Here are two quotations from the opposing candidates in the 2004 Presidential Debates:

I proposed a constitutional amendment. The reason I did so was because I was worried that activist judges are actually defining the definition of marriage, and the surest way to protect marriage between a man and woman is to amend the Constitution.

I believe marriage is between a man and a woman. But I also believe that because we are the United States of America, we're a country with a great, unbelievable Constitution, with rights that we afford people, that you can't discriminate in the workplace.

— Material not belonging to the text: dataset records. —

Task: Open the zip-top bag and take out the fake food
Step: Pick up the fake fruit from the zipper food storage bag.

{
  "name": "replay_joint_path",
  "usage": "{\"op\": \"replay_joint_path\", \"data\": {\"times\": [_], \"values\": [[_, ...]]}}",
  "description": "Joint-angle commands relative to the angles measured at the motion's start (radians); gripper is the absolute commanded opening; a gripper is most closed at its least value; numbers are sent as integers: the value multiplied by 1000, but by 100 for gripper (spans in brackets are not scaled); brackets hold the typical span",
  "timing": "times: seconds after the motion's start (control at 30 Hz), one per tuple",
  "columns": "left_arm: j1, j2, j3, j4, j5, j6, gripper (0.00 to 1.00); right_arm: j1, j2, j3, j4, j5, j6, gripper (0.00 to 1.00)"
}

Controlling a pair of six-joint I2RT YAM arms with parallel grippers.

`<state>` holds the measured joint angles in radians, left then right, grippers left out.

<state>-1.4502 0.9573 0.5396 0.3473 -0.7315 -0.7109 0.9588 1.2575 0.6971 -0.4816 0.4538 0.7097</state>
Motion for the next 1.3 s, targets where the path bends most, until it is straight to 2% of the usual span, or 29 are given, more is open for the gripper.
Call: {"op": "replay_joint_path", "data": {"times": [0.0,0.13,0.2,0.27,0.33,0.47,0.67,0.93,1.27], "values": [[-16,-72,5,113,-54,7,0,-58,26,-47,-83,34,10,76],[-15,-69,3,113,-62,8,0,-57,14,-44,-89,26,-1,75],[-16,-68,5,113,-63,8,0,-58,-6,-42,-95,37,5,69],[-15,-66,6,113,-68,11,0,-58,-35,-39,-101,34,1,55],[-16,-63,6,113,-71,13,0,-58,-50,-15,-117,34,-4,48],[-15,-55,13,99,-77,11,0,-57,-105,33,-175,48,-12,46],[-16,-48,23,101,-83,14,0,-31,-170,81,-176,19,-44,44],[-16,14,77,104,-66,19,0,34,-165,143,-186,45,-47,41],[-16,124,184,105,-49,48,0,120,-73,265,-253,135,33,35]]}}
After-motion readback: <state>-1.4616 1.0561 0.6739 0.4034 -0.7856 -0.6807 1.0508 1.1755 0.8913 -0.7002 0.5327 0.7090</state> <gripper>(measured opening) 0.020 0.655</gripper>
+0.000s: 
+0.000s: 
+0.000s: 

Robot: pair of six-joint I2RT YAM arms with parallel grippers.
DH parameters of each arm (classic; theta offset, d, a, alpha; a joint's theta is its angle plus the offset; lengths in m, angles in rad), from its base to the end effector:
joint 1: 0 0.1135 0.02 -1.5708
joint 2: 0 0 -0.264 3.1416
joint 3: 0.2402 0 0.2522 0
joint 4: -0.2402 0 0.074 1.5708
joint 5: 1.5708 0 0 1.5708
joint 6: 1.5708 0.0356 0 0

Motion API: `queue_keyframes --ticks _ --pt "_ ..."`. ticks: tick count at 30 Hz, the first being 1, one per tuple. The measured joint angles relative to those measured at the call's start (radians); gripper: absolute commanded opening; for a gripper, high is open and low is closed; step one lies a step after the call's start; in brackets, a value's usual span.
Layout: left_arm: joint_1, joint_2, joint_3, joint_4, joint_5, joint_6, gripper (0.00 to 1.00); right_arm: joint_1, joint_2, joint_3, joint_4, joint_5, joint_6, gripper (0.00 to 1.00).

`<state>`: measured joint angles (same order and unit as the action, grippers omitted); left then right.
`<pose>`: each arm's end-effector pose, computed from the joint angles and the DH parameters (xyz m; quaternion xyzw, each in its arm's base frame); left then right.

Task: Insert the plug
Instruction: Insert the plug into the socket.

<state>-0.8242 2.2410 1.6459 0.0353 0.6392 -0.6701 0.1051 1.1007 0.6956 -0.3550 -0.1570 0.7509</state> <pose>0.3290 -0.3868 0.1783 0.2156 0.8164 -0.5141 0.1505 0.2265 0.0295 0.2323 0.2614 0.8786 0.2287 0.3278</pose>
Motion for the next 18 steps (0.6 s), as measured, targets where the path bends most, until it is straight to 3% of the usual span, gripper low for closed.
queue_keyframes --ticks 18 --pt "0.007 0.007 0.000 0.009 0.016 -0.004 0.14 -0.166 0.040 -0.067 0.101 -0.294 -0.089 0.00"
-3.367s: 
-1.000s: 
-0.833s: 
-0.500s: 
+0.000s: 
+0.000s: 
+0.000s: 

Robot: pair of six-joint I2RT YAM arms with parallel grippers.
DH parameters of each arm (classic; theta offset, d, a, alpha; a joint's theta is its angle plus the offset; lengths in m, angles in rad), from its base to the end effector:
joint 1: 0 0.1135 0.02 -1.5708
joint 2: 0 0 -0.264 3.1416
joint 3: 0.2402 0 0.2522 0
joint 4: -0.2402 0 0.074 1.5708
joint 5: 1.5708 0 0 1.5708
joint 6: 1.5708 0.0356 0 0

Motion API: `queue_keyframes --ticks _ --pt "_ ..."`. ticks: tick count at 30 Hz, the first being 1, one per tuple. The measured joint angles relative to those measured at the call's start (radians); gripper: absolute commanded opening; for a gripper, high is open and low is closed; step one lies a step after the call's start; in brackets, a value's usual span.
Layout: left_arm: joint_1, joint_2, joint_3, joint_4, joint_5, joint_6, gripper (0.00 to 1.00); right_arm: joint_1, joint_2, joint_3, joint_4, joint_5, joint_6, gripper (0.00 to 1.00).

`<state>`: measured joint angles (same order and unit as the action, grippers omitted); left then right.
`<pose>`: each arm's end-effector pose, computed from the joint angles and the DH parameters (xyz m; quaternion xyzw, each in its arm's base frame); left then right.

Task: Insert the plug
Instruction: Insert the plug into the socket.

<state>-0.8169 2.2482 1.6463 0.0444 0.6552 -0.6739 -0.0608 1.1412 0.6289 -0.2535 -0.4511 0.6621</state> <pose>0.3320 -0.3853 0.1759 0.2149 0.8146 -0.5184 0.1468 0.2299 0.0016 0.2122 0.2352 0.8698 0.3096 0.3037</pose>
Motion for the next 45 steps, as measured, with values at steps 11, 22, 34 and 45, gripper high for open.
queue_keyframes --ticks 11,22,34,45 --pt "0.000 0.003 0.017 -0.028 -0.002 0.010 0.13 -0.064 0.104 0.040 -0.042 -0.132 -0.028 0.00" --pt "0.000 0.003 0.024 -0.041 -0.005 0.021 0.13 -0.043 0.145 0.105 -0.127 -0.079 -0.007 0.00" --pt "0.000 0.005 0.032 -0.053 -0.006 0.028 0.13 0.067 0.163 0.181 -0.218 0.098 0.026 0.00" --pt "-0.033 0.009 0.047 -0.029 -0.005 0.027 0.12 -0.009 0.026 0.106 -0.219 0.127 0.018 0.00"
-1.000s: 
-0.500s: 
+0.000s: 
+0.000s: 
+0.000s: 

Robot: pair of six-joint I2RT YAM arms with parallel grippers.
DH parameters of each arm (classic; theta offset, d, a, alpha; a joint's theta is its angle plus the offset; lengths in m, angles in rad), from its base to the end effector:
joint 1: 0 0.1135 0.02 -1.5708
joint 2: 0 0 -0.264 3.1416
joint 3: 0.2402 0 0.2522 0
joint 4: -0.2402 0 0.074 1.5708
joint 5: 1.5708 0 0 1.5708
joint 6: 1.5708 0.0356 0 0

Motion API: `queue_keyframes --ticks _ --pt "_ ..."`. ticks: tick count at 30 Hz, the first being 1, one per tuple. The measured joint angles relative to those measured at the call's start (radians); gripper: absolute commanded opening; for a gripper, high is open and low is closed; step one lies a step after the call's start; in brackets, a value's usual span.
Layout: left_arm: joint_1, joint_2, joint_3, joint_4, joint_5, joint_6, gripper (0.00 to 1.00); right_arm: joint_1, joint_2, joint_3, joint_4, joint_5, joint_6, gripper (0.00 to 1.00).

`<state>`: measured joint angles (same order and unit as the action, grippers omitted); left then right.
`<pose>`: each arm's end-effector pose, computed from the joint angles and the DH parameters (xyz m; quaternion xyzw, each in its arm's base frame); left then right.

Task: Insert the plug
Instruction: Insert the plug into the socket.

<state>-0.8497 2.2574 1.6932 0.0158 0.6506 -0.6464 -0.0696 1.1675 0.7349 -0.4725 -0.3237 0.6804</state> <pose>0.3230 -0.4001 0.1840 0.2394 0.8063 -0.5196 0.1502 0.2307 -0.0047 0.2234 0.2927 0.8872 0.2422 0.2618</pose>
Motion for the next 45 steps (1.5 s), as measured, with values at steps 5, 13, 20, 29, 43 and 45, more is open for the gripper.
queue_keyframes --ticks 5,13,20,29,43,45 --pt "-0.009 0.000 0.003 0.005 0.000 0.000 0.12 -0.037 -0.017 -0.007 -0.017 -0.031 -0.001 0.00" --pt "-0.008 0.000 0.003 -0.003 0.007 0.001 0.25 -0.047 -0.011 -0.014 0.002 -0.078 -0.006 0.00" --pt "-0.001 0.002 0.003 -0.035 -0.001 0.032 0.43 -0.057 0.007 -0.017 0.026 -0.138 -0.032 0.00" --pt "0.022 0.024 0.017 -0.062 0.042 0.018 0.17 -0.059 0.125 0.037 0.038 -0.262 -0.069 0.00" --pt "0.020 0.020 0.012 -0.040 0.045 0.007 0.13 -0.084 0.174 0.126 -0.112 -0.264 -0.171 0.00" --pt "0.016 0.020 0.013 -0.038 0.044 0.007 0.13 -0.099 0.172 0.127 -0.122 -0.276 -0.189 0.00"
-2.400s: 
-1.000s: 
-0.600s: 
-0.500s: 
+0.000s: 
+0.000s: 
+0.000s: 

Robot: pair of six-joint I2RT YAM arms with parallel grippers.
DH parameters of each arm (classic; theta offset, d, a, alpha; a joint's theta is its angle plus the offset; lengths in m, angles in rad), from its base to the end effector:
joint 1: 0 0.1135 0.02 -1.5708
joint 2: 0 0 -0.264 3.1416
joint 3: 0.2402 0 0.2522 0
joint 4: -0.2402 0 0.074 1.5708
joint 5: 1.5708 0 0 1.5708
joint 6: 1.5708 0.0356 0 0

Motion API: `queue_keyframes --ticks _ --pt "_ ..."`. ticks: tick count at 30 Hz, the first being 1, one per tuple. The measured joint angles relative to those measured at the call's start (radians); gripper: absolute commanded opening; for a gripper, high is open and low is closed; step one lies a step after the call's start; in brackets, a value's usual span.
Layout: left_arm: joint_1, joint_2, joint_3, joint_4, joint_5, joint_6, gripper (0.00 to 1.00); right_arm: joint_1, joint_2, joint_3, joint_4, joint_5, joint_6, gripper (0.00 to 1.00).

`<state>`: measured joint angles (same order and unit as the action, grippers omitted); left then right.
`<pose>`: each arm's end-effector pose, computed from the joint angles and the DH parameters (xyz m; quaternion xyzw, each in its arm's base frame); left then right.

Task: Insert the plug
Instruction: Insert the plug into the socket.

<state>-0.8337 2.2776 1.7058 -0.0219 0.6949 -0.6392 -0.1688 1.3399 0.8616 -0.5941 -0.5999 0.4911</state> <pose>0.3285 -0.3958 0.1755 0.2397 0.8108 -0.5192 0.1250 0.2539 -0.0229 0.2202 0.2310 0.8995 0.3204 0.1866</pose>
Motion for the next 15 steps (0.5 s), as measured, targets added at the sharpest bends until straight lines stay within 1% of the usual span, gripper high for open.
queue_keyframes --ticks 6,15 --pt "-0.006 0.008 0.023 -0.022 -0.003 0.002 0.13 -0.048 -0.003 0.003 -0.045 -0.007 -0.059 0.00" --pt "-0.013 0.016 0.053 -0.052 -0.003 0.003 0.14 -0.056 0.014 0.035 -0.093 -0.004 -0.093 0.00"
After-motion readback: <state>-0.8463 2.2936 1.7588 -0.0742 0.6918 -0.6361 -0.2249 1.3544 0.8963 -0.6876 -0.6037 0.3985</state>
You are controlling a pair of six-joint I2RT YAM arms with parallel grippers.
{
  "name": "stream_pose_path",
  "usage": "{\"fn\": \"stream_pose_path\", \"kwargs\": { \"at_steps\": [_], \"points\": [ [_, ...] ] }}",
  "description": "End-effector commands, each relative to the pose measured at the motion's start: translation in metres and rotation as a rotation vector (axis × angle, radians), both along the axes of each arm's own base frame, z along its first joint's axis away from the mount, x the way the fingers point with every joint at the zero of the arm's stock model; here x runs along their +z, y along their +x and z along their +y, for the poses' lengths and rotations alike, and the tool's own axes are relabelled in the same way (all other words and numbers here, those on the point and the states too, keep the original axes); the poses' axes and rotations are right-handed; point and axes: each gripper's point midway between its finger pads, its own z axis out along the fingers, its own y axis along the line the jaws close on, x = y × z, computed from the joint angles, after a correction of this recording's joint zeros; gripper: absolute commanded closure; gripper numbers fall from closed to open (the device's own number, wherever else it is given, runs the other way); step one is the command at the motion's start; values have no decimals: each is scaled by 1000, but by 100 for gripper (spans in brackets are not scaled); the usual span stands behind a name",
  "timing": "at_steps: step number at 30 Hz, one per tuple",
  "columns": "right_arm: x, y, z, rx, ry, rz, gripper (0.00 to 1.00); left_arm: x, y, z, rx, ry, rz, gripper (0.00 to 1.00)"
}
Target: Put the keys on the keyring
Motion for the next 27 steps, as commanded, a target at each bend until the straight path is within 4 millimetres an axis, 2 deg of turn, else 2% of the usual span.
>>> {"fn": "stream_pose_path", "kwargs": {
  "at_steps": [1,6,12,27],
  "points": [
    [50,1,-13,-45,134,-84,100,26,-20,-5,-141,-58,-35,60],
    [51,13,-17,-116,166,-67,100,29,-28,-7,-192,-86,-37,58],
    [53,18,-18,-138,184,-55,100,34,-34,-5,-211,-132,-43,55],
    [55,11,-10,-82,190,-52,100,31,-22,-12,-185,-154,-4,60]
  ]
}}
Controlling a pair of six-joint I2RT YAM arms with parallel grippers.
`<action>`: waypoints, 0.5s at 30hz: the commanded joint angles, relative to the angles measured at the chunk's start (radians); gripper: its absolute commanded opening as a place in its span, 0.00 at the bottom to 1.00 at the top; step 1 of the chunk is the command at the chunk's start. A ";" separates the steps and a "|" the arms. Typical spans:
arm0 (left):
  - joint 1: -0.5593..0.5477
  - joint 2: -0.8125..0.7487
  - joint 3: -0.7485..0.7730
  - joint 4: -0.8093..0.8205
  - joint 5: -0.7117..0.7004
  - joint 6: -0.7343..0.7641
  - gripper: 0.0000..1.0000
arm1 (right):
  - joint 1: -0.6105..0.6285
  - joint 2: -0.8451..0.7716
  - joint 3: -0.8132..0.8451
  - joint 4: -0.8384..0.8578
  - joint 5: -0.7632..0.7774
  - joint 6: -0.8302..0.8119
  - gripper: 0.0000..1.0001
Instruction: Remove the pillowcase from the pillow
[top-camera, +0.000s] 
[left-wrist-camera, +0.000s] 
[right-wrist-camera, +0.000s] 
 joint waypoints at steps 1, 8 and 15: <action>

In this assignment, your task will be to write a computer program that can (usually) predict whether a quote such as these are more likely to have been said by George W. Bush or John F. Kerry. There are many reasonable approaches to this problem. In this assignment, we will consider one of these: We will begin by building a statistical model of the kind of language used by each of the candidates. Then, given a new piece of text, we will determine who said it by measuring how well it fits each of the statistical models, and selecting the one that gives the best fit.

**Markov models.**
The probabilistic language models we will be using are called
*Markov models*.
Markov models are at the heart of modern speech
recognition systems, and are used for a broad range of natural language
processing tasks, as well as many other problems relevant to artificial intelligence.
They are widely used to model
all sorts of dynamical processes in engineering, mathematics, finance and many
other areas.

A Markov model defines a probability distribution over sequences of symbols.
Said differently, a Markov model defines a probabilistic mechanism for randomly
generating sequences over some alphabet of symbols.
In a *zero-th order Markov model*, the symbols in the sequence are generated
with a fixed probability that does not in any way depend on other symbols in the sequence.
For instance, the alphabet might consist of just the letters `a` and `b`,
and the zero-th
order Markov model might specify that each symbol in the sequence is `a` with
probability 2/3 and `b` with probability 1/3. Thus, such a zero-th order Markov
model might generate a sequence like the following:

a b a b a a a b b b a a a a b b b a a b a a a a a b a a a a b a a a b b

In a *first order Markov model*, the probability of the current symbol that is
being generated can depend on preceding symbol. For instance, consider a
sequence in which every occurrence of `b` is always followed by `a`, while an
`a` is followed
with equal probability by either `a` or `b`. Such a model might
generate a sequence like the following.

b a b a b a b a a b a b a b a b a a b a a b a a a a a a b a b a a a a b

In this example, the sequence is likely to have about the same proportion of `a`'s
and `b`'s as in the preceding example. However, the model is first order
rather than zero-th order because whether or not the current symbol is `a` or
`b`
significantly affects the probability of what symbol will be generated next.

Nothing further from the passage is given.